++++ Entries supplied ++++

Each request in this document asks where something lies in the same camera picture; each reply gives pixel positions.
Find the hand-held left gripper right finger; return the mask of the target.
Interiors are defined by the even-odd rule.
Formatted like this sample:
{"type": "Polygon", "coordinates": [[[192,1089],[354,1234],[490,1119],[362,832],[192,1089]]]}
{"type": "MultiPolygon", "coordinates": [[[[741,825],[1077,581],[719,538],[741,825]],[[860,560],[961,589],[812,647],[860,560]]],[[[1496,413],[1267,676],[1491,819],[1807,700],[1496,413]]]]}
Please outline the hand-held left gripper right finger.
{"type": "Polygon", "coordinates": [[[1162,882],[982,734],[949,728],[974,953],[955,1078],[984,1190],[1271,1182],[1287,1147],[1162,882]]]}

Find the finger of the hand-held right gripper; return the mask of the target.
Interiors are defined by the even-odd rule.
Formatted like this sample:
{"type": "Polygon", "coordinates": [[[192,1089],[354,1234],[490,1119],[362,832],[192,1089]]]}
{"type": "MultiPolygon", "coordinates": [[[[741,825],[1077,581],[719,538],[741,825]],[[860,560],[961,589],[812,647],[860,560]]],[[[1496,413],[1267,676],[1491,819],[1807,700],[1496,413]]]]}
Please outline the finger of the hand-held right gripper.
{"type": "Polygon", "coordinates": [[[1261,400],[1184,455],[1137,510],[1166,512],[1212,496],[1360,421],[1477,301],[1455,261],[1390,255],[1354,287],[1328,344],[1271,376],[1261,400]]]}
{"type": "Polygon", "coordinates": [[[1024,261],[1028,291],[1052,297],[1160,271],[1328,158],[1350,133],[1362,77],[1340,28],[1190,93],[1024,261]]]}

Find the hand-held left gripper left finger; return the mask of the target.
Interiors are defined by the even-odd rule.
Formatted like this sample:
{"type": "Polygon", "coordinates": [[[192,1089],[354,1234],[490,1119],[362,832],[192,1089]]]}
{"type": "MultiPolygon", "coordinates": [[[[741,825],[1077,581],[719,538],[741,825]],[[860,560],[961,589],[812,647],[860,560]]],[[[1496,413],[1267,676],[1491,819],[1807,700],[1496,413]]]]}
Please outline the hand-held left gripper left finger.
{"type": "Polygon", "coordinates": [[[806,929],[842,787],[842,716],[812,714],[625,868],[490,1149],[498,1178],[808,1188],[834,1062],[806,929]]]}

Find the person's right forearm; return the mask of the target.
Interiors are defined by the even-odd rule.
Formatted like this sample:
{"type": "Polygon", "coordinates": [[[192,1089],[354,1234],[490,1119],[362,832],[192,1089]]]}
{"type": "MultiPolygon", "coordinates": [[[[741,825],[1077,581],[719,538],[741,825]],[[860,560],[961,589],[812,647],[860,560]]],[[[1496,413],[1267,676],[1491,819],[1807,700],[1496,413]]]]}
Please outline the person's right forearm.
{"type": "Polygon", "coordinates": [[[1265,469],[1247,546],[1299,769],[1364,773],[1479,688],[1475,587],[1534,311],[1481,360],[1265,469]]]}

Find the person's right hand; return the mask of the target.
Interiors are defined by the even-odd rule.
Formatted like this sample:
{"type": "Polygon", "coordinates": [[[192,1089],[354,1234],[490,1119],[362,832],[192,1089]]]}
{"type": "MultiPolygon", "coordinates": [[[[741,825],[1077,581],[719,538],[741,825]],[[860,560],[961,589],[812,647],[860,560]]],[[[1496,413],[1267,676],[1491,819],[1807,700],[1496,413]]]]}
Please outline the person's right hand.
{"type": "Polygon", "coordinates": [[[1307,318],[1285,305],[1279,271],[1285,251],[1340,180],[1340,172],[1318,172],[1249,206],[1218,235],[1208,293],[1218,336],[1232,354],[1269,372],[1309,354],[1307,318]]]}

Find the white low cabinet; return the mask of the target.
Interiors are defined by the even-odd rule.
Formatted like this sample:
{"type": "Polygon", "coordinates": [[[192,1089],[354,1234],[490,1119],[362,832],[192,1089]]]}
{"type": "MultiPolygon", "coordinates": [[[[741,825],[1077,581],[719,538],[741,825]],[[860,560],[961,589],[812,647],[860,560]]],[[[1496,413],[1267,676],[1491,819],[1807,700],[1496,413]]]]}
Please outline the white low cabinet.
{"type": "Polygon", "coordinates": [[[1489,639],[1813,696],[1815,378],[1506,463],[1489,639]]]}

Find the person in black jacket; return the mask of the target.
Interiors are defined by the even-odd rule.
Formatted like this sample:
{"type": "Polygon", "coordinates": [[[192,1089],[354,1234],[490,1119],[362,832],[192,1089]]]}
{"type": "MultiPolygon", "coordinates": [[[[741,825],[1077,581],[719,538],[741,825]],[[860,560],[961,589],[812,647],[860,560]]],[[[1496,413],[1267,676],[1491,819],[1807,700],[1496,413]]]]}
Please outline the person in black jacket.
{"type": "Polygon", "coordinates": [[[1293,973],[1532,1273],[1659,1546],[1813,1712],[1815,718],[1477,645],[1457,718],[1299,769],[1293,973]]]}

++++

Repeat all of the records verbatim, leaving nothing out.

:: Finished exercise ::
Each request in this document asks where something lies in the same camera picture; each reply gives pixel positions.
Find the hand-held left gripper right finger; return the mask of the target.
Interiors are defined by the even-odd rule.
Formatted like this sample:
{"type": "Polygon", "coordinates": [[[192,1089],[354,1234],[490,1119],[362,832],[192,1089]]]}
{"type": "MultiPolygon", "coordinates": [[[[741,825],[1077,581],[719,538],[741,825]],[[860,560],[961,589],[812,647],[860,560]]],[[[1496,413],[1267,676],[1491,819],[1807,700],[1496,413]]]]}
Please outline the hand-held left gripper right finger.
{"type": "Polygon", "coordinates": [[[1162,882],[982,734],[949,728],[974,953],[955,1078],[984,1190],[1271,1182],[1287,1147],[1162,882]]]}

Find the finger of the hand-held right gripper; return the mask of the target.
Interiors are defined by the even-odd rule.
Formatted like this sample:
{"type": "Polygon", "coordinates": [[[192,1089],[354,1234],[490,1119],[362,832],[192,1089]]]}
{"type": "MultiPolygon", "coordinates": [[[[741,825],[1077,581],[719,538],[741,825]],[[860,560],[961,589],[812,647],[860,560]]],[[[1496,413],[1267,676],[1491,819],[1807,700],[1496,413]]]]}
Please outline the finger of the hand-held right gripper.
{"type": "Polygon", "coordinates": [[[1261,400],[1184,455],[1137,510],[1166,512],[1212,496],[1360,421],[1477,301],[1455,261],[1390,255],[1354,287],[1328,344],[1271,376],[1261,400]]]}
{"type": "Polygon", "coordinates": [[[1024,261],[1028,291],[1052,297],[1160,271],[1328,158],[1350,133],[1362,77],[1340,28],[1190,93],[1024,261]]]}

Find the hand-held left gripper left finger; return the mask of the target.
Interiors are defined by the even-odd rule.
Formatted like this sample:
{"type": "Polygon", "coordinates": [[[192,1089],[354,1234],[490,1119],[362,832],[192,1089]]]}
{"type": "MultiPolygon", "coordinates": [[[[741,825],[1077,581],[719,538],[741,825]],[[860,560],[961,589],[812,647],[860,560]]],[[[1496,413],[1267,676],[1491,819],[1807,700],[1496,413]]]]}
Please outline the hand-held left gripper left finger.
{"type": "Polygon", "coordinates": [[[806,929],[842,787],[842,716],[812,714],[625,868],[490,1149],[498,1178],[808,1188],[834,1062],[806,929]]]}

Find the person's right forearm; return the mask of the target.
Interiors are defined by the even-odd rule.
Formatted like this sample:
{"type": "Polygon", "coordinates": [[[192,1089],[354,1234],[490,1119],[362,832],[192,1089]]]}
{"type": "MultiPolygon", "coordinates": [[[[741,825],[1077,581],[719,538],[741,825]],[[860,560],[961,589],[812,647],[860,560]]],[[[1496,413],[1267,676],[1491,819],[1807,700],[1496,413]]]]}
Please outline the person's right forearm.
{"type": "Polygon", "coordinates": [[[1265,469],[1247,546],[1299,769],[1364,773],[1479,688],[1475,587],[1534,311],[1481,360],[1265,469]]]}

Find the person's right hand; return the mask of the target.
Interiors are defined by the even-odd rule.
Formatted like this sample:
{"type": "Polygon", "coordinates": [[[192,1089],[354,1234],[490,1119],[362,832],[192,1089]]]}
{"type": "MultiPolygon", "coordinates": [[[[741,825],[1077,581],[719,538],[741,825]],[[860,560],[961,589],[812,647],[860,560]]],[[[1496,413],[1267,676],[1491,819],[1807,700],[1496,413]]]]}
Please outline the person's right hand.
{"type": "Polygon", "coordinates": [[[1307,318],[1285,305],[1279,271],[1285,251],[1340,180],[1340,172],[1318,172],[1249,206],[1218,235],[1208,293],[1218,336],[1232,354],[1269,372],[1309,354],[1307,318]]]}

Find the white low cabinet; return the mask of the target.
Interiors are defined by the even-odd rule.
Formatted like this sample:
{"type": "Polygon", "coordinates": [[[192,1089],[354,1234],[490,1119],[362,832],[192,1089]]]}
{"type": "MultiPolygon", "coordinates": [[[[741,825],[1077,581],[719,538],[741,825]],[[860,560],[961,589],[812,647],[860,560]]],[[[1496,413],[1267,676],[1491,819],[1807,700],[1496,413]]]]}
Please outline the white low cabinet.
{"type": "Polygon", "coordinates": [[[1489,639],[1813,696],[1815,378],[1506,463],[1489,639]]]}

Find the person in black jacket; return the mask of the target.
Interiors are defined by the even-odd rule.
Formatted like this sample:
{"type": "Polygon", "coordinates": [[[192,1089],[354,1234],[490,1119],[362,832],[192,1089]]]}
{"type": "MultiPolygon", "coordinates": [[[[741,825],[1077,581],[719,538],[741,825]],[[860,560],[961,589],[812,647],[860,560]]],[[[1496,413],[1267,676],[1491,819],[1807,700],[1496,413]]]]}
Please outline the person in black jacket.
{"type": "Polygon", "coordinates": [[[1293,973],[1532,1273],[1659,1546],[1813,1712],[1815,718],[1477,645],[1457,718],[1299,769],[1293,973]]]}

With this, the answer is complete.